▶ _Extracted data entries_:
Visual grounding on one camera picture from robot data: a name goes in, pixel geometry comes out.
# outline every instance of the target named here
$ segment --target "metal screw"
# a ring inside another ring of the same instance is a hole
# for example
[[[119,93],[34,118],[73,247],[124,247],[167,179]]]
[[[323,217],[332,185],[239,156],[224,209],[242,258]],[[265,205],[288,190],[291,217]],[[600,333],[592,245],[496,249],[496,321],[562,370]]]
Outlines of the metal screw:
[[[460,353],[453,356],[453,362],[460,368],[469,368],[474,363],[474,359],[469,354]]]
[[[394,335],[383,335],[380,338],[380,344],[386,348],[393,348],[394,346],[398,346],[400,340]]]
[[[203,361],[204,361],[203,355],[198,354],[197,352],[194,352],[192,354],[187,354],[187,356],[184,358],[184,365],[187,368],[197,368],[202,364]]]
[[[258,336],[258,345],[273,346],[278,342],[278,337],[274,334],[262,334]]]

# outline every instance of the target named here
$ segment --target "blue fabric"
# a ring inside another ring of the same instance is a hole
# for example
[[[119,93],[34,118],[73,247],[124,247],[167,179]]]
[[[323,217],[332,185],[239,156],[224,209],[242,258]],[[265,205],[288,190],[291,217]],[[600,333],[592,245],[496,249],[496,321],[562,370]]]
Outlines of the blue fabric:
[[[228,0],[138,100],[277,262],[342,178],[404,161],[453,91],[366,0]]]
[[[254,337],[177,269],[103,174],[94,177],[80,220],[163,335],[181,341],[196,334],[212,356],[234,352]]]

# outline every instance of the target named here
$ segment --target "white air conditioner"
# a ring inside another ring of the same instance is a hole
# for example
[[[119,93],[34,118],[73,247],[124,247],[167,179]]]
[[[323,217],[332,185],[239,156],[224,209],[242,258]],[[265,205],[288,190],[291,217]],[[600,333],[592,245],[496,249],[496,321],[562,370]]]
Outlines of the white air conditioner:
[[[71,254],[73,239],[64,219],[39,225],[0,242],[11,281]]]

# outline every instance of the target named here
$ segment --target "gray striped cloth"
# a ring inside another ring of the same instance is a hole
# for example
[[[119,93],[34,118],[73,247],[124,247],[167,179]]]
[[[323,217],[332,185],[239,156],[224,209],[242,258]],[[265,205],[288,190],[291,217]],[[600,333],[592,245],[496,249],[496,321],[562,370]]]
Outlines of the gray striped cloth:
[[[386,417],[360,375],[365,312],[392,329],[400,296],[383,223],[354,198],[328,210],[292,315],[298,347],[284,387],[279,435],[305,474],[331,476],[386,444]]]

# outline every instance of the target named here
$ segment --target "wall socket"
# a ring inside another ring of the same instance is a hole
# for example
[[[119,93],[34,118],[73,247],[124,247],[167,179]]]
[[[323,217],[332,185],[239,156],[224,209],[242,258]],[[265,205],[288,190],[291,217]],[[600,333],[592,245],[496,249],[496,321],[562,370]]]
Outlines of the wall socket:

▶ _PROMPT_:
Every line above with the string "segment" in it should be copied into the answer.

▶ _SOLUTION BELOW_:
$ segment --target "metal screw"
$ segment --target "blue fabric"
$ segment --target "white air conditioner"
$ segment --target "gray striped cloth"
$ segment --target "wall socket"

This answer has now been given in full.